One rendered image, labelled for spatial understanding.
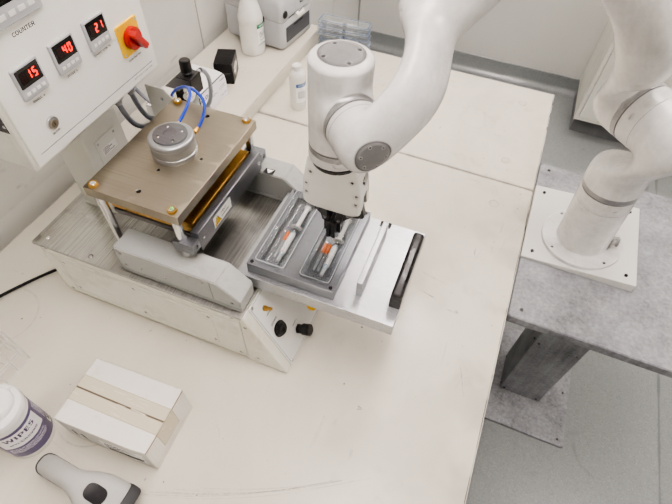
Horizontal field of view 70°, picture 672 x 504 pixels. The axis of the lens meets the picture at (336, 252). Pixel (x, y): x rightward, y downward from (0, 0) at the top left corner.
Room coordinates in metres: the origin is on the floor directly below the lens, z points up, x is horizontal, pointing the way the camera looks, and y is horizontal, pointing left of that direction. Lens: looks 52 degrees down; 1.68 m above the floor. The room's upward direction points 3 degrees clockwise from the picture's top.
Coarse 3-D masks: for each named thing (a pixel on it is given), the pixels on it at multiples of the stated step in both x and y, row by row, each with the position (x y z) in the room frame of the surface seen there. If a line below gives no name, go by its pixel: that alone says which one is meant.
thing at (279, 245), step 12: (300, 192) 0.67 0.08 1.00; (300, 204) 0.63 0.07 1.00; (288, 216) 0.60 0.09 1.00; (300, 216) 0.60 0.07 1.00; (276, 228) 0.57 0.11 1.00; (288, 228) 0.57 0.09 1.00; (300, 228) 0.57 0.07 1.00; (276, 240) 0.54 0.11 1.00; (288, 240) 0.54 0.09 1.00; (264, 252) 0.51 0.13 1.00; (276, 252) 0.52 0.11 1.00; (288, 252) 0.52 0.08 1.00; (276, 264) 0.49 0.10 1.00
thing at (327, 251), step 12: (324, 228) 0.58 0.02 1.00; (348, 228) 0.58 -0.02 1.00; (324, 240) 0.55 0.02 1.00; (336, 240) 0.55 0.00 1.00; (348, 240) 0.55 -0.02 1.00; (312, 252) 0.52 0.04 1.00; (324, 252) 0.52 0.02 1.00; (336, 252) 0.52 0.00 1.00; (312, 264) 0.49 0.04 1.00; (324, 264) 0.49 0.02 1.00; (336, 264) 0.50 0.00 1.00; (312, 276) 0.47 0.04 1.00; (324, 276) 0.47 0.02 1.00
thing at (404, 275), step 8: (416, 240) 0.55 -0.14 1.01; (408, 248) 0.54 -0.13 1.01; (416, 248) 0.54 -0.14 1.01; (408, 256) 0.52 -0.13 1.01; (416, 256) 0.52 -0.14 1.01; (408, 264) 0.50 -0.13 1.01; (400, 272) 0.48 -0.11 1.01; (408, 272) 0.48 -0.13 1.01; (400, 280) 0.46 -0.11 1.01; (408, 280) 0.47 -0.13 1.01; (400, 288) 0.45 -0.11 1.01; (392, 296) 0.44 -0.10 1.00; (400, 296) 0.43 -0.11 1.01; (392, 304) 0.43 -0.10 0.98; (400, 304) 0.43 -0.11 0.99
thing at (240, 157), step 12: (240, 156) 0.70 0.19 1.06; (228, 168) 0.67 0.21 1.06; (216, 180) 0.63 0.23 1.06; (228, 180) 0.64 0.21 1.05; (216, 192) 0.60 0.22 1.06; (204, 204) 0.57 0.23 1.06; (132, 216) 0.57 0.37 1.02; (144, 216) 0.56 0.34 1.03; (192, 216) 0.54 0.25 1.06; (168, 228) 0.54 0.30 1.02; (192, 228) 0.52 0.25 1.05
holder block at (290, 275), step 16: (272, 224) 0.59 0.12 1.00; (320, 224) 0.59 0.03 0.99; (304, 240) 0.55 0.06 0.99; (352, 240) 0.56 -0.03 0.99; (304, 256) 0.52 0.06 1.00; (352, 256) 0.54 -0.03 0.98; (256, 272) 0.49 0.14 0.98; (272, 272) 0.48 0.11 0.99; (288, 272) 0.48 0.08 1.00; (336, 272) 0.48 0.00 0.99; (304, 288) 0.46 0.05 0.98; (320, 288) 0.45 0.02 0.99; (336, 288) 0.46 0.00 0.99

__________

=== WORK TASK ===
Output the data above exactly; pictures do not belong in the copy.

=== SOLUTION FOR THIS EXERCISE ===
One rendered image, labelled for spatial understanding.
Horizontal field of view 70°, picture 672 x 504 pixels. The axis of the lens meets the picture at (336, 252). Pixel (x, y): x rightward, y downward from (0, 0) at the top left corner.
Room coordinates in metres: the origin is on the floor directly below the lens, z points up, x is horizontal, pointing the way the camera looks, and y is horizontal, pointing left of that direction. Lens: looks 52 degrees down; 1.68 m above the floor. The room's upward direction points 3 degrees clockwise from the picture's top.
Coarse 3-D masks: for each named thing (a pixel on it is given), the pixels on it at multiples of the stated step in both x and y, row by row, each with the position (x y z) in the room frame of the surface seen there. If a line below gives no name, go by its pixel: that alone says which one is meant.
thing at (279, 245), step 12: (300, 192) 0.67 0.08 1.00; (300, 204) 0.63 0.07 1.00; (288, 216) 0.60 0.09 1.00; (300, 216) 0.60 0.07 1.00; (276, 228) 0.57 0.11 1.00; (288, 228) 0.57 0.09 1.00; (300, 228) 0.57 0.07 1.00; (276, 240) 0.54 0.11 1.00; (288, 240) 0.54 0.09 1.00; (264, 252) 0.51 0.13 1.00; (276, 252) 0.52 0.11 1.00; (288, 252) 0.52 0.08 1.00; (276, 264) 0.49 0.10 1.00
thing at (327, 251), step 12: (324, 228) 0.58 0.02 1.00; (348, 228) 0.58 -0.02 1.00; (324, 240) 0.55 0.02 1.00; (336, 240) 0.55 0.00 1.00; (348, 240) 0.55 -0.02 1.00; (312, 252) 0.52 0.04 1.00; (324, 252) 0.52 0.02 1.00; (336, 252) 0.52 0.00 1.00; (312, 264) 0.49 0.04 1.00; (324, 264) 0.49 0.02 1.00; (336, 264) 0.50 0.00 1.00; (312, 276) 0.47 0.04 1.00; (324, 276) 0.47 0.02 1.00
thing at (404, 275), step 8: (416, 240) 0.55 -0.14 1.01; (408, 248) 0.54 -0.13 1.01; (416, 248) 0.54 -0.14 1.01; (408, 256) 0.52 -0.13 1.01; (416, 256) 0.52 -0.14 1.01; (408, 264) 0.50 -0.13 1.01; (400, 272) 0.48 -0.11 1.01; (408, 272) 0.48 -0.13 1.01; (400, 280) 0.46 -0.11 1.01; (408, 280) 0.47 -0.13 1.01; (400, 288) 0.45 -0.11 1.01; (392, 296) 0.44 -0.10 1.00; (400, 296) 0.43 -0.11 1.01; (392, 304) 0.43 -0.10 0.98; (400, 304) 0.43 -0.11 0.99
thing at (240, 157), step 12: (240, 156) 0.70 0.19 1.06; (228, 168) 0.67 0.21 1.06; (216, 180) 0.63 0.23 1.06; (228, 180) 0.64 0.21 1.05; (216, 192) 0.60 0.22 1.06; (204, 204) 0.57 0.23 1.06; (132, 216) 0.57 0.37 1.02; (144, 216) 0.56 0.34 1.03; (192, 216) 0.54 0.25 1.06; (168, 228) 0.54 0.30 1.02; (192, 228) 0.52 0.25 1.05
holder block at (290, 275), step 16: (272, 224) 0.59 0.12 1.00; (320, 224) 0.59 0.03 0.99; (304, 240) 0.55 0.06 0.99; (352, 240) 0.56 -0.03 0.99; (304, 256) 0.52 0.06 1.00; (352, 256) 0.54 -0.03 0.98; (256, 272) 0.49 0.14 0.98; (272, 272) 0.48 0.11 0.99; (288, 272) 0.48 0.08 1.00; (336, 272) 0.48 0.00 0.99; (304, 288) 0.46 0.05 0.98; (320, 288) 0.45 0.02 0.99; (336, 288) 0.46 0.00 0.99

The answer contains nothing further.